Denny was slightly preceded by an even more original spirit. Anne Briggs, a stunningly beautiful nomadic collector, singer and writer of folk songs, influenced the likes of The Dubliners, who brought her to Ireland, where she apparently persuaded Christy Moore to ease up on the jigs and sing more. (Altan’s Mairead Ni Mhaionaigh also cites her as an influence.)
The lineage of these early pioneers leads directly to the likes of today’s songbirds, Kate Rusby, Eliza Carthy, Niamh Parsons, Pauline Scanlon and Susan McKeown, to name a few.
On this side of the Atlantic possibly the greatest writer of folk-country-rock with a Celtic twist is Nanci Griffith. With over a dozen CDs to her credit, the bulk of which are originals, Nanci spends much time in Ireland, and has collaborated with The Chieftains, Willie Nelson and Emmylou Harris; her songs have been covered by countless others. I would hazard a guess that she was influenced by the great Joan Baez. Well, duh! what American folk singer wasn’t?
With her stunning voice and interpretations of the Child ballads of the British Isles in particular, Joan Baez was to every American folk singer what Anne Briggs was to British folk. And now I realize that the list is endless. There is the Scottish branch; Jean Redpath as godmother to the likes of Karen Matheson, Eddi Reader and Karine Polwart. The Canadian branch boasts the incredible talents of Kate and Anna McGarrigle and Loreena McKennitt.
A one-woman Celtic whirlwind, McKennitt blends Eastern mysticism with the poems of Tennyson, and Mummers chants with a hurdy-gurdy; above all her own virtuoso harp-playing and vocals. What’s more, she does concerts, and very good ones, too, having released a double live album; indeed when I saw her at Radio City Music Hall the sound more than matched her studio recordings. I mention this in regard to the Enya dilemma.

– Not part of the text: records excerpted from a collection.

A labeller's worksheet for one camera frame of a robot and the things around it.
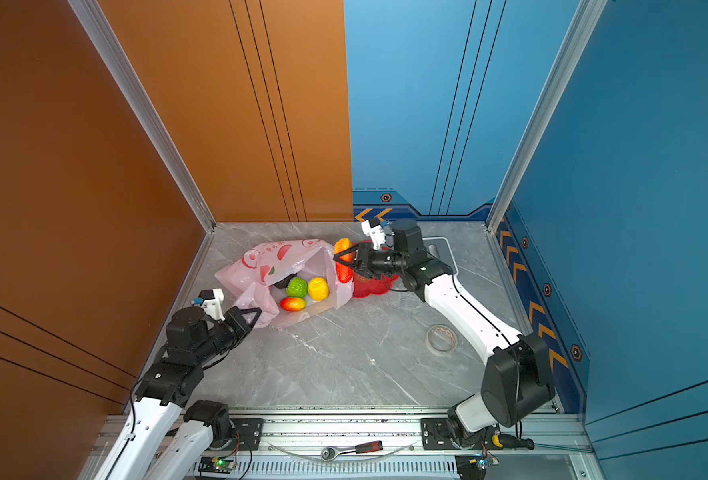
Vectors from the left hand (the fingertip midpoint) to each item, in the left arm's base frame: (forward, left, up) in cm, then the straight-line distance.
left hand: (263, 307), depth 75 cm
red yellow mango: (+10, -3, -16) cm, 19 cm away
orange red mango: (+4, -21, +10) cm, 23 cm away
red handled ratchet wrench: (-28, -19, -18) cm, 38 cm away
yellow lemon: (+14, -11, -13) cm, 22 cm away
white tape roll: (+1, -49, -19) cm, 53 cm away
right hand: (+8, -19, +9) cm, 22 cm away
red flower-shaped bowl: (+17, -25, -17) cm, 35 cm away
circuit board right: (-31, -51, -20) cm, 63 cm away
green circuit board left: (-31, +9, -21) cm, 38 cm away
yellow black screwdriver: (-26, -60, -16) cm, 68 cm away
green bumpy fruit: (+15, -4, -14) cm, 20 cm away
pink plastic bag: (+12, +5, -5) cm, 14 cm away
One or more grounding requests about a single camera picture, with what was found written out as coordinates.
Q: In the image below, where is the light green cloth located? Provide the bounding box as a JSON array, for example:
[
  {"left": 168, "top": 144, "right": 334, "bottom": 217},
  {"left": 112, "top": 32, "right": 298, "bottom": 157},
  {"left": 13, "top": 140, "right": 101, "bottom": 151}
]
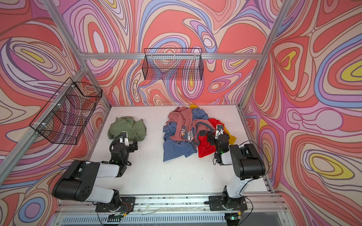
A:
[{"left": 107, "top": 116, "right": 147, "bottom": 141}]

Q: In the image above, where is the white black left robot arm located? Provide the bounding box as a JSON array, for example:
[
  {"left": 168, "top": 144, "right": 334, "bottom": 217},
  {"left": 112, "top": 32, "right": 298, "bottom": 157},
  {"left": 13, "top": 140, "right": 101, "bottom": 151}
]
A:
[{"left": 52, "top": 138, "right": 138, "bottom": 208}]

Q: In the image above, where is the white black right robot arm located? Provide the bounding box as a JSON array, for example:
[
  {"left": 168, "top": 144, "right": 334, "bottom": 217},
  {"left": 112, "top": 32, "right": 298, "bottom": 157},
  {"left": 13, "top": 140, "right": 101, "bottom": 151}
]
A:
[{"left": 205, "top": 132, "right": 266, "bottom": 212}]

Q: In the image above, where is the red cloth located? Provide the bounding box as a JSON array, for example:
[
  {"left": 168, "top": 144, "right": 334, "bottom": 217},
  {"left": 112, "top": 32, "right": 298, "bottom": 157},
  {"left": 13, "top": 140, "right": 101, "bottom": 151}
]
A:
[{"left": 197, "top": 118, "right": 225, "bottom": 158}]

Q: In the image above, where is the yellow cloth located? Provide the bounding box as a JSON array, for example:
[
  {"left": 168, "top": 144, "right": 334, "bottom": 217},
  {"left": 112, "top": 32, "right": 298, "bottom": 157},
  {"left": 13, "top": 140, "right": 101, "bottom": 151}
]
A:
[{"left": 189, "top": 105, "right": 236, "bottom": 145}]

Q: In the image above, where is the dusty pink shirt grey trim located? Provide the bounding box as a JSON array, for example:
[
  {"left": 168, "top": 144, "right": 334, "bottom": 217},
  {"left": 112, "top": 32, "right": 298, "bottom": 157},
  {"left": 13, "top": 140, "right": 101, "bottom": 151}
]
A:
[{"left": 166, "top": 107, "right": 216, "bottom": 146}]

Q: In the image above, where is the blue checked shirt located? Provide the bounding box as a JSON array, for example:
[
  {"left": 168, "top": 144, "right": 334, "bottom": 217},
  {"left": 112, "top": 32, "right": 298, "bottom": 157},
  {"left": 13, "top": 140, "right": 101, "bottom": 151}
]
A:
[{"left": 163, "top": 106, "right": 213, "bottom": 162}]

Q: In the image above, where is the aluminium diagonal left bar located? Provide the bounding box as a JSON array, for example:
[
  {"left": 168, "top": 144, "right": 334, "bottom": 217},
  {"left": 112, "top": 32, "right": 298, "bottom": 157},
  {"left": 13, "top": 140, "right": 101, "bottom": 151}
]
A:
[{"left": 1, "top": 66, "right": 87, "bottom": 184}]

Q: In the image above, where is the aluminium horizontal back bar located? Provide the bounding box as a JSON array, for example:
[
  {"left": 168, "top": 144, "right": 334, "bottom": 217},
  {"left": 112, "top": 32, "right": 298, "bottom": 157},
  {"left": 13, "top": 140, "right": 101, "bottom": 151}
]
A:
[{"left": 80, "top": 53, "right": 262, "bottom": 60}]

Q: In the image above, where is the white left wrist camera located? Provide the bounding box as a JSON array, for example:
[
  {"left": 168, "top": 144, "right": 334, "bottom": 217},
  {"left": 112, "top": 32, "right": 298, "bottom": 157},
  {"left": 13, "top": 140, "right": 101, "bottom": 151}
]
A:
[{"left": 119, "top": 131, "right": 129, "bottom": 147}]

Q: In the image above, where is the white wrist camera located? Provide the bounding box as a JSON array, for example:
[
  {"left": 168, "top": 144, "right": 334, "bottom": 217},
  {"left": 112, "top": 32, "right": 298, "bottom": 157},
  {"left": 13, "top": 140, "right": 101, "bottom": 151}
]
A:
[
  {"left": 119, "top": 131, "right": 129, "bottom": 147},
  {"left": 215, "top": 124, "right": 224, "bottom": 138}
]

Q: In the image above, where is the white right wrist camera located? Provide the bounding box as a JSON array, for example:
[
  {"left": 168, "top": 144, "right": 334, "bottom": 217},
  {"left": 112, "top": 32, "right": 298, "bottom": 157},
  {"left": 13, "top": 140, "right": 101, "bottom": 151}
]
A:
[{"left": 215, "top": 124, "right": 224, "bottom": 138}]

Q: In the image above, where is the black wire basket left wall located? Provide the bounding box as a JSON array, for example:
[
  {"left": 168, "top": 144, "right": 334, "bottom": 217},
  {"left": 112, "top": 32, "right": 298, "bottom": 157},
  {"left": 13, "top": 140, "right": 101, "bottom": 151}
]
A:
[{"left": 39, "top": 82, "right": 103, "bottom": 145}]

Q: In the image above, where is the black wire basket wall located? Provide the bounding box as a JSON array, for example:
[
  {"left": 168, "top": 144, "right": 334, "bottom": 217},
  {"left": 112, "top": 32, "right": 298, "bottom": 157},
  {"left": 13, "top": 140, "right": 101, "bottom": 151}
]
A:
[
  {"left": 142, "top": 47, "right": 204, "bottom": 81},
  {"left": 39, "top": 82, "right": 103, "bottom": 145}
]

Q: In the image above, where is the aluminium frame post back left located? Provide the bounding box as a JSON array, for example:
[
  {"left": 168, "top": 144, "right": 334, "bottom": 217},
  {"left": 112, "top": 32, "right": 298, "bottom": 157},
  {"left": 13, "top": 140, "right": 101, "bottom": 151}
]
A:
[{"left": 42, "top": 0, "right": 112, "bottom": 109}]

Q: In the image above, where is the aluminium frame post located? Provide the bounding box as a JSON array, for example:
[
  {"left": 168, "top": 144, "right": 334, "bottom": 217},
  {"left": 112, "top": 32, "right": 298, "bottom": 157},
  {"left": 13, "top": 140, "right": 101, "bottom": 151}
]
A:
[
  {"left": 42, "top": 0, "right": 112, "bottom": 109},
  {"left": 238, "top": 1, "right": 295, "bottom": 109}
]

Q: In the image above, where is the black wire basket back wall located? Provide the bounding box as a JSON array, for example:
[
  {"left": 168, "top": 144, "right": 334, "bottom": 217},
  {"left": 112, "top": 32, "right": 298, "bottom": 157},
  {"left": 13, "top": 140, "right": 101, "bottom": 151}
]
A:
[{"left": 142, "top": 47, "right": 204, "bottom": 81}]

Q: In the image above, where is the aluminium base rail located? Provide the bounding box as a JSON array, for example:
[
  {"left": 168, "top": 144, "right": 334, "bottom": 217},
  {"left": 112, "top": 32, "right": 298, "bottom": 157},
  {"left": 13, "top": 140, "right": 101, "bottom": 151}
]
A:
[{"left": 48, "top": 193, "right": 296, "bottom": 226}]

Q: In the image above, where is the aluminium frame post back right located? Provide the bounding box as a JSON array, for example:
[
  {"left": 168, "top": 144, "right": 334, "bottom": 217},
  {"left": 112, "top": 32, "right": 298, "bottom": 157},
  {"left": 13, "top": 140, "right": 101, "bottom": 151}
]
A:
[{"left": 238, "top": 1, "right": 295, "bottom": 109}]

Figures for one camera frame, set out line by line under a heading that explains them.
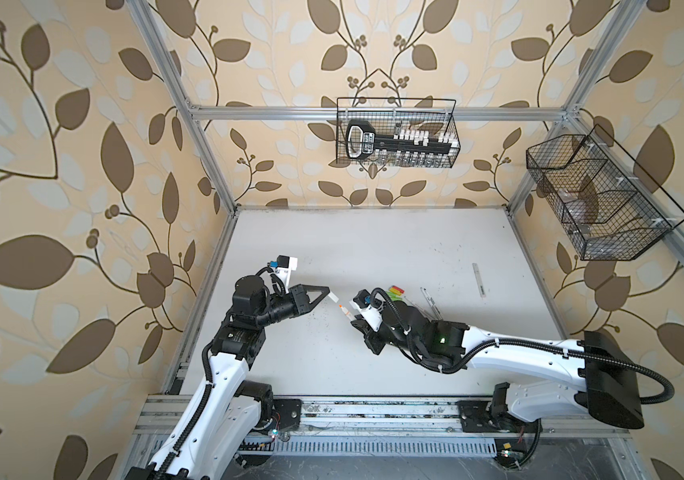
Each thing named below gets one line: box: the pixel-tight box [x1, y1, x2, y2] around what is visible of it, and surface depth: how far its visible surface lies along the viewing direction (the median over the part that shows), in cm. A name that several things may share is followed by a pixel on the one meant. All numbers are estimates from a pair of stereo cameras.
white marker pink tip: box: [472, 262, 487, 298], surface depth 103 cm
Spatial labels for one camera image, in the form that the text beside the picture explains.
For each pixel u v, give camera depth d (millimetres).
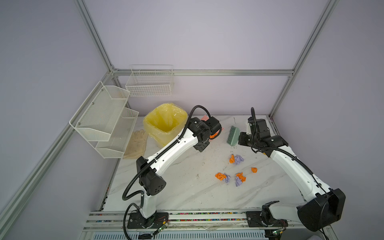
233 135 878
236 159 930
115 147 879
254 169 894
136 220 731
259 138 584
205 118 593
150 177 431
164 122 1010
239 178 856
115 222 747
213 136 614
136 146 1016
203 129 504
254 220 732
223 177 863
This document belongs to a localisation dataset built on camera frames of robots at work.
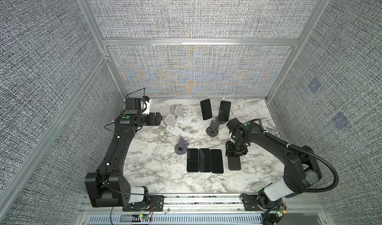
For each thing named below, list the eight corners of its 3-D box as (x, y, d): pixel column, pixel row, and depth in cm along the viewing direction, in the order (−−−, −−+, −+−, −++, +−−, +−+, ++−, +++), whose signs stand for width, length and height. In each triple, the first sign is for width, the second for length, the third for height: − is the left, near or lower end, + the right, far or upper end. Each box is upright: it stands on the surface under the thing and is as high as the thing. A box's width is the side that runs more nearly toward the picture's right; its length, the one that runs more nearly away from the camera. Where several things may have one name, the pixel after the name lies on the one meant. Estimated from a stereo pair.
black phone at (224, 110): (217, 121, 108) (221, 107, 96) (216, 115, 112) (220, 100, 100) (227, 121, 108) (231, 107, 96) (226, 115, 112) (230, 100, 100)
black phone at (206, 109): (203, 123, 105) (205, 109, 94) (199, 115, 110) (200, 101, 98) (211, 121, 107) (214, 106, 95) (207, 112, 112) (208, 98, 100)
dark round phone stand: (206, 136, 100) (208, 127, 92) (206, 128, 104) (207, 119, 96) (217, 136, 100) (220, 127, 92) (216, 128, 104) (219, 119, 96)
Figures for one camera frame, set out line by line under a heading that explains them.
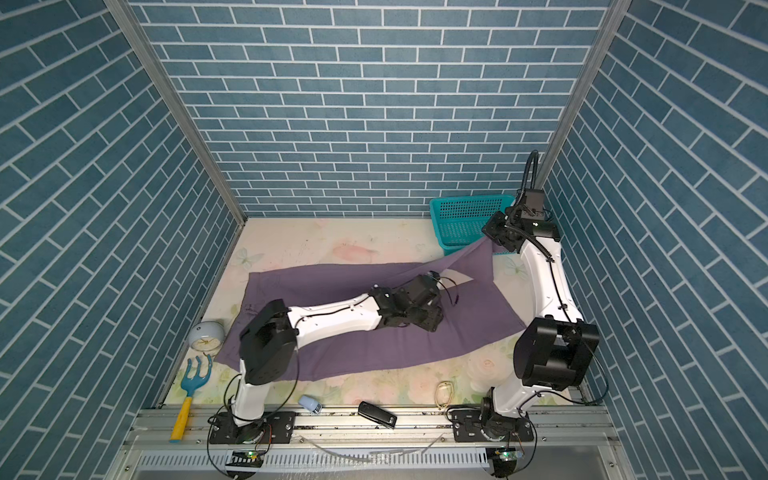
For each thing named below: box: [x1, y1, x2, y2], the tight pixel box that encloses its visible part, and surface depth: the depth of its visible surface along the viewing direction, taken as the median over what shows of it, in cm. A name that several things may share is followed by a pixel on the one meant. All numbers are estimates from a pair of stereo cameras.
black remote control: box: [357, 400, 398, 430], surface depth 75 cm
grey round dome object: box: [189, 321, 225, 352], surface depth 84 cm
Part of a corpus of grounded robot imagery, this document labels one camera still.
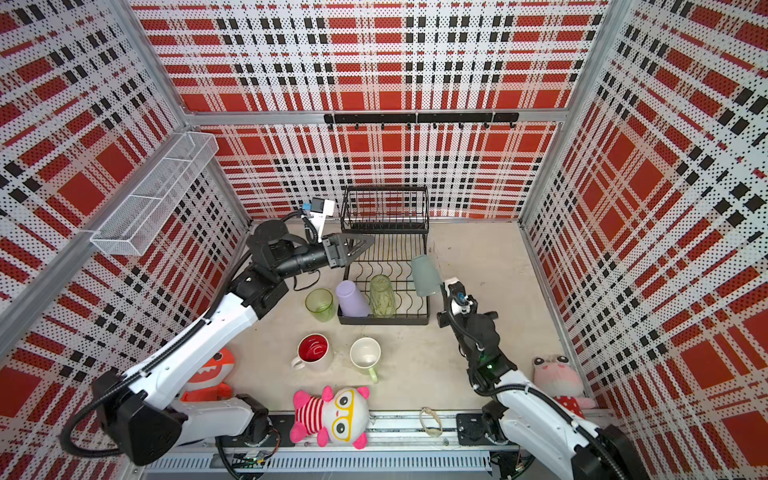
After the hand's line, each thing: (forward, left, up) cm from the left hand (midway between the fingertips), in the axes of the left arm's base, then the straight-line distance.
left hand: (371, 245), depth 63 cm
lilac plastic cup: (+2, +8, -28) cm, 29 cm away
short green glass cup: (+7, +20, -36) cm, 41 cm away
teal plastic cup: (+3, -13, -17) cm, 22 cm away
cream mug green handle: (-11, +4, -35) cm, 36 cm away
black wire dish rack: (+47, -6, -36) cm, 59 cm away
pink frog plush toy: (-19, -45, -29) cm, 56 cm away
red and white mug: (-10, +19, -37) cm, 42 cm away
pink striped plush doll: (-27, +9, -31) cm, 42 cm away
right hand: (+1, -18, -19) cm, 26 cm away
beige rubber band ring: (-29, -14, -37) cm, 49 cm away
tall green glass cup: (+1, -1, -24) cm, 24 cm away
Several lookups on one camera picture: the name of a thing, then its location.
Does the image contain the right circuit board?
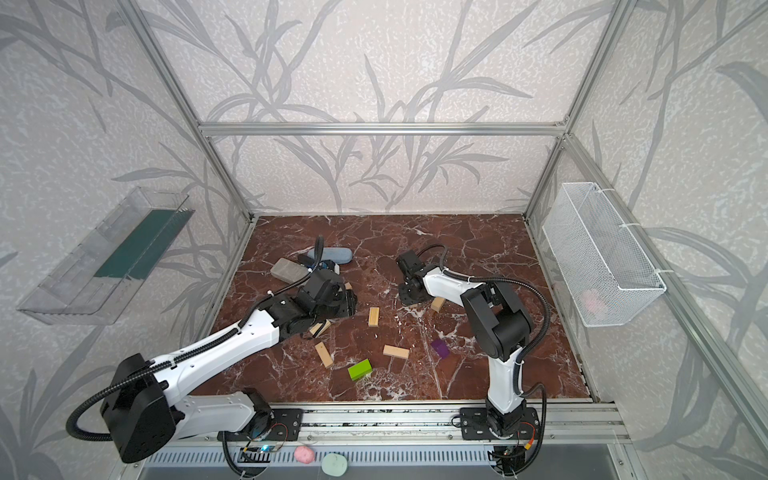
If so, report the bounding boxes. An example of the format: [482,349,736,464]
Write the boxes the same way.
[488,443,539,478]

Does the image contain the blue grey oval case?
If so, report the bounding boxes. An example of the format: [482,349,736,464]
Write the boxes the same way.
[322,247,353,265]

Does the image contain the grey rectangular sponge block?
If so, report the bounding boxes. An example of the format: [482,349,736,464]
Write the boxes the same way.
[270,258,310,284]

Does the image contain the pink object in basket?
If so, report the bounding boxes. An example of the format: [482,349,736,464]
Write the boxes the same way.
[581,289,607,318]

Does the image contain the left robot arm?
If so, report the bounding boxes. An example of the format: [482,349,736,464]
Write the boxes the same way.
[100,269,357,463]

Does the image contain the aluminium front rail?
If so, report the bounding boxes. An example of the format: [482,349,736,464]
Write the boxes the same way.
[125,403,631,448]

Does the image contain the left circuit board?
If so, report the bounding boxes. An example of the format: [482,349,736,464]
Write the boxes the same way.
[235,443,282,465]

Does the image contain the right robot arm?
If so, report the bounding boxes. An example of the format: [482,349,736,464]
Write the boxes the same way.
[396,250,533,438]

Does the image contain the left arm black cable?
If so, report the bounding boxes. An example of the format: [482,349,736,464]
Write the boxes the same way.
[65,235,328,443]

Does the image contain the white wire wall basket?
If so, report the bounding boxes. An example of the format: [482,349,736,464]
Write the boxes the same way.
[542,182,667,328]

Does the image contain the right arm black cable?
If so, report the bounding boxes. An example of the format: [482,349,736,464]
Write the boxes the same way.
[416,244,552,475]

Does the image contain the wood block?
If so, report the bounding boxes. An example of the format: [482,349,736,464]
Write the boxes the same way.
[383,345,410,360]
[315,342,333,368]
[309,320,332,338]
[368,307,380,327]
[431,297,446,312]

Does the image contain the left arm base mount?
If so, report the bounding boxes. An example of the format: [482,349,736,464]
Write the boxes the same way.
[217,408,304,442]

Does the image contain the green block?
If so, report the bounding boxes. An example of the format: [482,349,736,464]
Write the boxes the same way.
[347,359,373,381]

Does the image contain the blue stapler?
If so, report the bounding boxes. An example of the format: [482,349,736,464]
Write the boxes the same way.
[297,253,339,273]

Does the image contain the circuit board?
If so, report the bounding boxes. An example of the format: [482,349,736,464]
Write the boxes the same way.
[488,443,539,478]
[235,443,282,465]

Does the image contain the pink eraser blob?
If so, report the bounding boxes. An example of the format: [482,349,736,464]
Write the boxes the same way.
[293,445,316,465]

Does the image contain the mint green blob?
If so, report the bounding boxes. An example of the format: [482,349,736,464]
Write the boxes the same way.
[321,453,348,478]

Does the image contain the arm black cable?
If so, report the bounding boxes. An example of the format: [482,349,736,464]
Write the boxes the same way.
[65,235,328,443]
[416,244,552,475]

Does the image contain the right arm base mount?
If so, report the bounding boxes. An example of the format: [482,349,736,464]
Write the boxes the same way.
[450,405,540,443]

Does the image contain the purple block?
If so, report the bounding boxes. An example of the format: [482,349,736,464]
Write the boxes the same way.
[430,338,451,359]

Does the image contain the clear plastic wall bin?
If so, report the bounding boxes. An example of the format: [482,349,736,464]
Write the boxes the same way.
[17,187,194,326]

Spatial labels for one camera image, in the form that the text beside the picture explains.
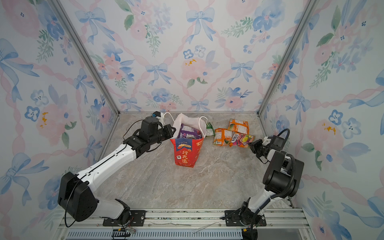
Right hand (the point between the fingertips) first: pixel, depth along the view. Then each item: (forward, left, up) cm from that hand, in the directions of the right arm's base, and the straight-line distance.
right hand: (249, 142), depth 95 cm
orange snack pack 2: (+7, +16, -4) cm, 17 cm away
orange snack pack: (+15, +3, -3) cm, 16 cm away
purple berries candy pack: (-2, +39, +13) cm, 41 cm away
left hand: (-4, +43, +19) cm, 48 cm away
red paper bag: (-13, +39, +10) cm, 42 cm away
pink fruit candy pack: (+3, +3, -1) cm, 4 cm away
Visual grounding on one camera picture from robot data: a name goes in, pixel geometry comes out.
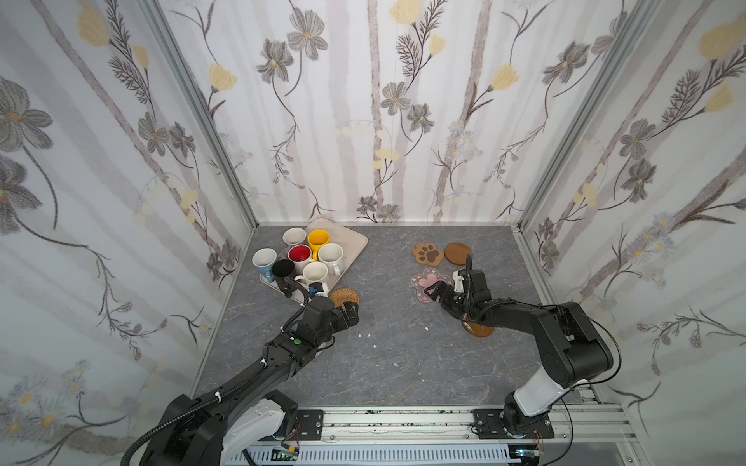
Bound pink cherry blossom coaster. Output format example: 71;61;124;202
410;267;454;303

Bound glossy amber round coaster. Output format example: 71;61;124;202
462;320;495;338

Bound brown round wooden coaster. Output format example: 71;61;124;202
444;243;473;266

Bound brown paw print coaster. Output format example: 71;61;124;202
412;243;445;267

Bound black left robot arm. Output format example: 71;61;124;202
120;296;359;465

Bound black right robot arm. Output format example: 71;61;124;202
425;268;614;438

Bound woven rattan round coaster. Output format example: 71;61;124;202
329;289;361;307

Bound cream mug front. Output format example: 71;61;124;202
295;261;328;296

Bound white mug right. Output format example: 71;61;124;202
318;243;346;277

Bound black mug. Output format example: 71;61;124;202
270;258;296;298

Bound red interior white mug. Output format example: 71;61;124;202
288;245;313;275

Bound yellow mug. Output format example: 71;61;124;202
307;229;330;260

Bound light blue mug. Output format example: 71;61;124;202
252;248;278;283

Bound white mug back left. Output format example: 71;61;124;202
282;227;307;248

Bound black corrugated cable conduit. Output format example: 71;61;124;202
119;372;269;466

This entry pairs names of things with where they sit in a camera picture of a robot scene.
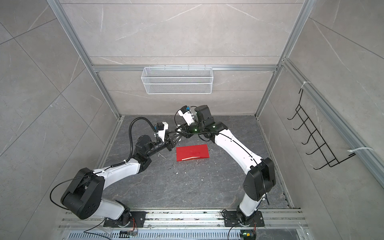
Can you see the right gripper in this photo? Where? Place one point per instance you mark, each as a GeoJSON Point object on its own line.
{"type": "Point", "coordinates": [187, 132]}

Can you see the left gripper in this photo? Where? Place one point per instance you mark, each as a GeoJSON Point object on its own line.
{"type": "Point", "coordinates": [168, 141]}

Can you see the red envelope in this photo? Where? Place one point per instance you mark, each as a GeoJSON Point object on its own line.
{"type": "Point", "coordinates": [192, 152]}

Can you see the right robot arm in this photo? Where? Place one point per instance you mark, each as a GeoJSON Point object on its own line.
{"type": "Point", "coordinates": [260, 173]}

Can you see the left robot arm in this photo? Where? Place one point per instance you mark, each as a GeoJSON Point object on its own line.
{"type": "Point", "coordinates": [84, 195]}

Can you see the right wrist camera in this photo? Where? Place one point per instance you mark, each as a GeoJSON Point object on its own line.
{"type": "Point", "coordinates": [200, 115]}

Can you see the white wire mesh basket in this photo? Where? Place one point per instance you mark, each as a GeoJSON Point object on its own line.
{"type": "Point", "coordinates": [177, 80]}

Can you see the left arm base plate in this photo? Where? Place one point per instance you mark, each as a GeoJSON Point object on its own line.
{"type": "Point", "coordinates": [135, 218]}

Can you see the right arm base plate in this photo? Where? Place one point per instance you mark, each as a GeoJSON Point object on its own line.
{"type": "Point", "coordinates": [237, 219]}

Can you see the grey slotted cable duct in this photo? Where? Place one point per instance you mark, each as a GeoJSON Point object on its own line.
{"type": "Point", "coordinates": [158, 235]}

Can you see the black wire hook rack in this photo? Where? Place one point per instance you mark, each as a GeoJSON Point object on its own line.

As I’ve noted in this column before, Enya’s angelic anthems of Celtic and futuristic mythology with soaring layers of vocals, synthesizers and drum tracks, all recorded in her own studio, are quite irresistible and sell in the mega-millions. But she has yet to perform a single concert, and I can’t help but feel this somehow disqualifies her from the ranks of great artists. We want and need to stand in line clutching our tickets, chatting with fellow fans; applaud the entrance, thrill to the live sound, see them in the flesh, interacting with the band and bringing to life the music we love so much. Only true songbirds will give us all that, and with luck, an encore.